It was an epic battle that cost the lives of 110 valiant soldiers of the Indian Army who stood steadfast against a marauding force of 5,000 attackers and prevented a possible Chinese occupation of the entire Ladakh region during the 1962 Sino-Indian war. And yet, very little is known about it to Indians at large outside the villages of southern Haryana from where the soldiers hailed, prompting author Kulpreet Yadav, who served for 20 years in uniform, to bring its minute details onto a larger canvas.
"At school in Chandigarh and at college in Pune, the two cities I had studied in, and later during my life in uniform, whenever I mentioned about the Battle of Rezang La, where the soldiers, who mostly hailed from Haryana, had fought the epic battle, no one had heard about it. This was in contrast to my interactions with the local people at my native village in Haryana that I visited every year during summer vacations where everyone knew about it in detail," Yadav told IANS in an interview of his book, "The Battle of Rezang La" (Penguin).
"In the villages of South Haryana, The Rezang La Saheed Diwas is celebrated by all and women sing folk songs recognising and celebrating the valour of our brave soldiers. I was dismayed by this lack of knowledge of the Indians at large. Somehow, the heroes of Rezang La had remained the heroes of the villages they belonged to. This book is an effort to bridge that gap," Yadav, who served for two decades in the Indian Coast Guard, added.

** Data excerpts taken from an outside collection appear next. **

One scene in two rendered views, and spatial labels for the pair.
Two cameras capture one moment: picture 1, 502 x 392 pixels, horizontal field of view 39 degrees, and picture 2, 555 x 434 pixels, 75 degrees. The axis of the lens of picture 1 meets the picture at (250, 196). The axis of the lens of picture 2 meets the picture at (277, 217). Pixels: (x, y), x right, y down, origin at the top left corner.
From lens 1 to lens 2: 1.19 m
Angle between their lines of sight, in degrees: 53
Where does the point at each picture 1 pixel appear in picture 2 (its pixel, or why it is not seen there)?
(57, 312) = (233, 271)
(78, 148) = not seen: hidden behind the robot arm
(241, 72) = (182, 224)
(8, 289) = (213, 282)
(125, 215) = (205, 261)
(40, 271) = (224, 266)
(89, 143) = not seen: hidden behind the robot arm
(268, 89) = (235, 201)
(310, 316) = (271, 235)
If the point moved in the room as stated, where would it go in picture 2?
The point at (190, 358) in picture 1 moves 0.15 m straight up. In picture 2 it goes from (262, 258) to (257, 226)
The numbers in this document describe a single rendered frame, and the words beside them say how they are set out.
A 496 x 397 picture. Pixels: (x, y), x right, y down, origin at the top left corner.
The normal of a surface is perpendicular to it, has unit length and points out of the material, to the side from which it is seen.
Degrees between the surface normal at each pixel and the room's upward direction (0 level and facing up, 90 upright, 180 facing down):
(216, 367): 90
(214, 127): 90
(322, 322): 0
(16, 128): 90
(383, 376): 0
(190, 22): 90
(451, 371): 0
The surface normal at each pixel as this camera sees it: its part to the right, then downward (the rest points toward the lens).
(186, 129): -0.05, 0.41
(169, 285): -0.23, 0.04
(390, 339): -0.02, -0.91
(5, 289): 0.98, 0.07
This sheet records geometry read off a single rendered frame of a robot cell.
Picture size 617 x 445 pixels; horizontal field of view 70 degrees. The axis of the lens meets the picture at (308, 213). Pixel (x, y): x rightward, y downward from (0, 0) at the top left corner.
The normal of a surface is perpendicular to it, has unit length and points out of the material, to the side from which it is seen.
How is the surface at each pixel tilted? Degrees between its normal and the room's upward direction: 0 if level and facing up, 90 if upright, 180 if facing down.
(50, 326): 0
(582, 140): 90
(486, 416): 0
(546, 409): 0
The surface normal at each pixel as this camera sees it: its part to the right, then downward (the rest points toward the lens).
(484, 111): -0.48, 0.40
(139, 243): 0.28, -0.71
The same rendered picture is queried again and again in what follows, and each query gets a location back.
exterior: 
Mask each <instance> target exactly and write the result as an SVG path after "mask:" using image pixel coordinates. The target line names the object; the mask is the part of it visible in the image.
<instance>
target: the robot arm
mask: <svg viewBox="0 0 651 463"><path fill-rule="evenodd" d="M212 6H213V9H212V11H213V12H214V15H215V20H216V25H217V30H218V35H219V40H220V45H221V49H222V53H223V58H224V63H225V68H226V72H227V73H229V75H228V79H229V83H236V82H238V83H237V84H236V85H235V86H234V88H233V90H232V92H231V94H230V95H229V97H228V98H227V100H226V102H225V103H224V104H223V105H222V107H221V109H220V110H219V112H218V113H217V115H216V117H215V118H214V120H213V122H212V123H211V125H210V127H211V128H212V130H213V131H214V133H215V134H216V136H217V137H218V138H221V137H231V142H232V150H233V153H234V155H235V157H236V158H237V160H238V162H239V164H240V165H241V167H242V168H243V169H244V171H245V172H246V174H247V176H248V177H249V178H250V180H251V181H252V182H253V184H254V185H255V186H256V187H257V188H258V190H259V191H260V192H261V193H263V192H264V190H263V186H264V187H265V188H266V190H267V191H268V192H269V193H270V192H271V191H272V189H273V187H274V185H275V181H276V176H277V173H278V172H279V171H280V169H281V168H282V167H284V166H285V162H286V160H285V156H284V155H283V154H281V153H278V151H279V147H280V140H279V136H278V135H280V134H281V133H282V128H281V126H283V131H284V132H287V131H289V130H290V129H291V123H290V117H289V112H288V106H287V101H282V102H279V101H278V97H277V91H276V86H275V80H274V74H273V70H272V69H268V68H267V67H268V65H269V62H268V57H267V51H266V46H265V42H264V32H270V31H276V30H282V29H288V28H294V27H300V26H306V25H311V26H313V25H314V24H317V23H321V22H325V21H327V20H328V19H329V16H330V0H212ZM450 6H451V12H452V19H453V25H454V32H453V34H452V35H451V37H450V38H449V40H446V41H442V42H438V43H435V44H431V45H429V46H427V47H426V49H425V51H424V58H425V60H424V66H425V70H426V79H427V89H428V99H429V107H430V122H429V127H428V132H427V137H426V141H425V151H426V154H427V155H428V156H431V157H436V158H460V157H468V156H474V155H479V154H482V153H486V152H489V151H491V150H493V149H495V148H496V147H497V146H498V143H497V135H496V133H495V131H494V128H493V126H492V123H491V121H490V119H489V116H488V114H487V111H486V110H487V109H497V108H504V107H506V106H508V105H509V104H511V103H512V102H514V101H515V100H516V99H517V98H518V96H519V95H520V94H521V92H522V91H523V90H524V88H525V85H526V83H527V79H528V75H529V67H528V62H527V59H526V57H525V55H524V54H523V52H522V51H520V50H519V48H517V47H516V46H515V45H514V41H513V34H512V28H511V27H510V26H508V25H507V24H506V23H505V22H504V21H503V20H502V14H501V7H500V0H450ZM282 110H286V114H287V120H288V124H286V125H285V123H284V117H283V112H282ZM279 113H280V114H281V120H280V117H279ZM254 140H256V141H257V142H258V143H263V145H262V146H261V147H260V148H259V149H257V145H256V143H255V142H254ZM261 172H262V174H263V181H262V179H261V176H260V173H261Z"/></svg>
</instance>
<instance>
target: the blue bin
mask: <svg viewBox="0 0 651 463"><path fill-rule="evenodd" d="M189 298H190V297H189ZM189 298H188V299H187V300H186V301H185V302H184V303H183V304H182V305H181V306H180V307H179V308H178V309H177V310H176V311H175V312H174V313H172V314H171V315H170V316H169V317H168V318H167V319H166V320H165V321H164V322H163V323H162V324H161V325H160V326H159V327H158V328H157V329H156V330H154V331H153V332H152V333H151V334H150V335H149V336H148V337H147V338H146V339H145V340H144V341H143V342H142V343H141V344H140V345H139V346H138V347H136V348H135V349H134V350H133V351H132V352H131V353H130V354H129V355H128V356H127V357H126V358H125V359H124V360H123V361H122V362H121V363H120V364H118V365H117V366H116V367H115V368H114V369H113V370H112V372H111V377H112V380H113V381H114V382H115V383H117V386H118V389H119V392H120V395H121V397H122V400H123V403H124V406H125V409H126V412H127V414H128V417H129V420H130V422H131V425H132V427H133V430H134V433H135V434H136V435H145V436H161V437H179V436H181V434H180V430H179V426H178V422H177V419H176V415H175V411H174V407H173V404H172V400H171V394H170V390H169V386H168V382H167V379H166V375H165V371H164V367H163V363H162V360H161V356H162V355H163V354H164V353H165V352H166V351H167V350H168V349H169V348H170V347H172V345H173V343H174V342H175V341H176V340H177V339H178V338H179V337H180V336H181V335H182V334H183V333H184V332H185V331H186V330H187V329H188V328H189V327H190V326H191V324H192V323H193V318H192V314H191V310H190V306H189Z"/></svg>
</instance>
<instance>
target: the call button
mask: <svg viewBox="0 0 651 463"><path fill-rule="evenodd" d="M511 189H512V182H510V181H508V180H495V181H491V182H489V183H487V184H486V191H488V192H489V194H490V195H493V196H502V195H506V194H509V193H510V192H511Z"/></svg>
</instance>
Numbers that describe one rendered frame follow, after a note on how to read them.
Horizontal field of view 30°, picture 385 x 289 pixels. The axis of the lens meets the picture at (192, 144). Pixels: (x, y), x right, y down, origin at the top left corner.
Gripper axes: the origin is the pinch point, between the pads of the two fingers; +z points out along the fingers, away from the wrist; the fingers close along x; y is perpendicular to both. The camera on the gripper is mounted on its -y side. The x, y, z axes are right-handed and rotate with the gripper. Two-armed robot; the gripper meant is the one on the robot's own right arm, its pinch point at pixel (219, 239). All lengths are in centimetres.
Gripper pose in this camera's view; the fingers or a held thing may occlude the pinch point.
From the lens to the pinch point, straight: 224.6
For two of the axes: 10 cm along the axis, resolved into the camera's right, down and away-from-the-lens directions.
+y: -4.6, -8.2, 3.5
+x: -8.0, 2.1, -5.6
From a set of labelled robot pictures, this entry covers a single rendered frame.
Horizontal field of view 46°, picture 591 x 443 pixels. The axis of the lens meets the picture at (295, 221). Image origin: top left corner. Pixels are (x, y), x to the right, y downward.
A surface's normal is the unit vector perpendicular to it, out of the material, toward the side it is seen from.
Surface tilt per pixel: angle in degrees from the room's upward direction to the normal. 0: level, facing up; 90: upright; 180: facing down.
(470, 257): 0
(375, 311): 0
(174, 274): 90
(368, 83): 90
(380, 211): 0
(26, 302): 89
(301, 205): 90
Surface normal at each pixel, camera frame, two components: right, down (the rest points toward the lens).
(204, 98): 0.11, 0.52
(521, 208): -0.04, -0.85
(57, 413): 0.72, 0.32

"When Rezang La was later revisited, dead jawans were found in the trenches still holding on to their weapons...every single man of this company was found dead in his trench with several bullets or splinter wounds. The 2-inch mortar man died with a bomb still in his hand. The medical orderly had a syringe and bandage in his hands when the Chinese bullet hit him . . . Of the thousand mortar bombs with the defenders, all but seven had been fired and the rest were ready to be fired when the (mortar) section was overrun," Maj. Gen. Ian Cardozo (retd) has said of the battle.
On November 18, 1962, the Charlie Company of the 13 Kumaon Battalion comprising 120 soldiers led by Maj. Shaitan Singh, of whom 110 soldiers were martyred, had fought the Chinese attack at Rezang La.
The Indian search party, which visited the battlefield on February 10, 1963, made a startling discovery - the frozen bodies of the men who had died were still holding guns in their hands, having taken bullets on their chests. One PVC (Param Vir Chakra), eight VCs (Vir Chakras), four SMs (Sena Medals) and one M-in-D (Mentioned-in-Dispatches) were awarded to the soldiers of the Charlie Company, making it one of the highest decorated companies of the Indian Army to this day.
The valour of the Charlie Company not only successfully stopped China's advance, but it also resulted in the Chushul airport being saved, thereby preventing a possible Chinese occupation of the entire Ladakh region in 1962. According to reports, a total of 1,300 Chinese soldiers were killed trying to capture Rezang La. The Charlie Company was an all-Ahir company, and most of the soldiers who fought the battle at 18,000 feet came from the plains of Haryana.
Considerable research went into the writing of the book.
"The research included reading all the available books on the 1962 war and the preceding years, particularly after independence. The surprising fact was that none of the books had more than 1-2 pages on the Rezang La battle. In fact, the Ladakh sector had not been covered adequately by any of the books. The focus had been on the NEFA (now Arunachal Pradesh) sector where the army had suffered a massive defeat and an entire brigade had been annihilated," Yadav explained.
"I also read the memoirs of the battle commanders and the intelligence chief, besides the accounts of the journalists of the time. The next step was to approach the 13 Kumaon battalion, from where I could get the official information related to the battle. 13 Kumaon has a small museum dedicated to this battle for the visitors and that became a good resource for me. Thereafter, I turned to the officers and jawans who were either present in Rezang La during the battle or were stationed close by. Finally, I got in touch with researchers who had collected considerable information in their independent capacities but had no means to share with people," he added.
What are the lessons the Indian Army learnt from the Battle of Rezang La and how much of this has been imbibed?
"That can be best answered by the Indian Army. But one thing is clear. At least within the army, everyone recognises the Battle of Rezang La as one of the bravest last stands of our soldiers since independence," said Yadav, who has written 13 books on diverse genres, including espionage, true crime and romance since hanging up his uniform in 2014, and is currently involved in filmmaking, screenplay writing and the world of law.
What next? What are his next projects?
"Currently, I'm occupied with my filmmaking and acting assignments, but I'm also writing a book on true police cases which is likely to be released in mid 2022. Another war book has been planned for 2023. I'm also the co-founder of two start-ups (called World Law Alliance and Disha Kiran) and that keeps me busy too," Yadav concluded.